Over the past week I’ve been revisiting the 2007-08 subprime mortgage crisis, on page and on screen. A good place to start is Charles Ferguson’s documentary Inside Job, with more detail available in his companion volume Predator Nation. Also good as backgrounders are John Lanchester’s I.O.U. and (more journalistic) All the Devils are Here by Bethany McLean and Joe Nocera.

Hollywood has had several kicks at the can. The best, in my opinion, is Margin Call (2011), a taut drama focusing on character and condensing the crisis into the events of a single day. Oliver Stone’s Wall Street: Money Never Sleeps (2010) had a lot of potential, all of it unrealized. It’s a pointless sequel to an ’80s classic. Finally there is The Big Short (2015), a film based on Michael Lewis’s book of the same name. For some reason this film got rave reviews. I found it to be silly.

Ruination

A nice view from up there, but it's a bitch to get down.

A nice view from up there, but it’s a bitch to get down.
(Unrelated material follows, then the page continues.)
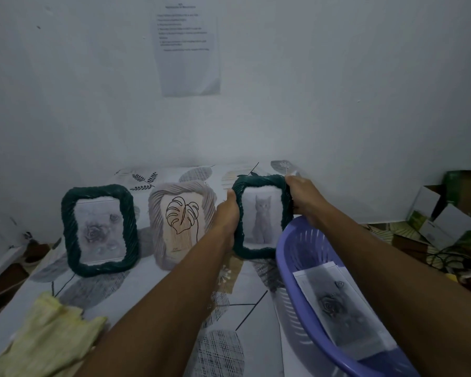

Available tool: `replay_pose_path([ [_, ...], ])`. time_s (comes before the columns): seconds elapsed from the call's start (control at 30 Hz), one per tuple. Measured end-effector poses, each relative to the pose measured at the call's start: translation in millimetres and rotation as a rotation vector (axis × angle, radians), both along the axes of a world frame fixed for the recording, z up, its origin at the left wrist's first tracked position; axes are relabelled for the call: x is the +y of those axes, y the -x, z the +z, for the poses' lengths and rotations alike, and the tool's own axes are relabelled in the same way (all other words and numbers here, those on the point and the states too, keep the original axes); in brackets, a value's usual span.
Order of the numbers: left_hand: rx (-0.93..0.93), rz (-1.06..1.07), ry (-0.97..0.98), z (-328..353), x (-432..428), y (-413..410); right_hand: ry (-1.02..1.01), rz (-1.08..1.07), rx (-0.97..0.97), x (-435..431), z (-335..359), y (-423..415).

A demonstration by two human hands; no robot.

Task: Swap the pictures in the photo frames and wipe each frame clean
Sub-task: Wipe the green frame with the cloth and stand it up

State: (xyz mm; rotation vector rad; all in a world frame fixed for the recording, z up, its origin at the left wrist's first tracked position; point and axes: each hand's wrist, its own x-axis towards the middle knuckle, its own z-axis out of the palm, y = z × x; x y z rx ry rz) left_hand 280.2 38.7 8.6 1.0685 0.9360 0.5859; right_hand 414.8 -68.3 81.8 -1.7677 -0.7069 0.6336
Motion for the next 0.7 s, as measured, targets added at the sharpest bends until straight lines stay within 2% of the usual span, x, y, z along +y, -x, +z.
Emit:
replay_pose_path([
  [0.2, 0.006, 0.057, -0.100, -3, -1, 6, 0.015, 0.035, -0.034, -4, 4, 8],
  [0.33, 0.140, 0.064, -0.427, 48, -51, 31, 0.042, 0.034, -0.093, -5, 2, 7],
  [0.53, 0.287, 0.079, -0.991, 60, -55, 63, 0.019, -0.058, -0.351, -13, 5, 21],
  [0.6, 0.343, 0.114, -1.206, 68, -47, 79, -0.087, -0.100, -0.515, -14, 5, 30],
  [0.7, 0.402, 0.221, -1.379, 71, -25, 107, -0.273, -0.123, -0.739, -10, 5, 59],
])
Over at Alex on Film I’ve added my notes on The Ruins (2008), a film based on a novel by Scott Smith that I reviewed when it came out. It’s one of the more original but also more ridiculous concepts for an American horror film from the past decade. That may not be a coincidence. Perhaps an original idea has to be kind of ridiculous, because otherwise someone would have already thought of it. Like a cursed videotape. Though I don’t want to give the book or the movie too much credit for breaking new ground. Man-eating plants are nothing new, and basically this is another variation on the tourists-in-trouble theme, and a cautionary tale for what might happen to you if you take the road less travelled.

The myth of the Marquis

I’m not a big fan of the writings of the Marquis de Sade. He seems long-winded, obsessive, and simple-minded to me. I’m also not a fan of the man himself, for what I think should be obvious reasons. He has, however, become a mythological figure, and not just in popular culture. In films like Peter Brook’s Marat/Sade (1967) and the more recent Quills (2000), we see him as a sexy rebel figure, representative of the counterculture’s struggle against authority. But even today’s biographers find him sympathetic. Francine Du Plessix Gray’s At Home With the Marquis de Sade and David Carter’s brief Marquis de Sade both seem to me to be overly apologetic. I don’t think we have to burn de Sade, but at the same time I don’t think we should romanticize him. That we continue to do so says a lot about our us and our need for a certain kind of hero. Who knew we were still so repressed?

Pirates!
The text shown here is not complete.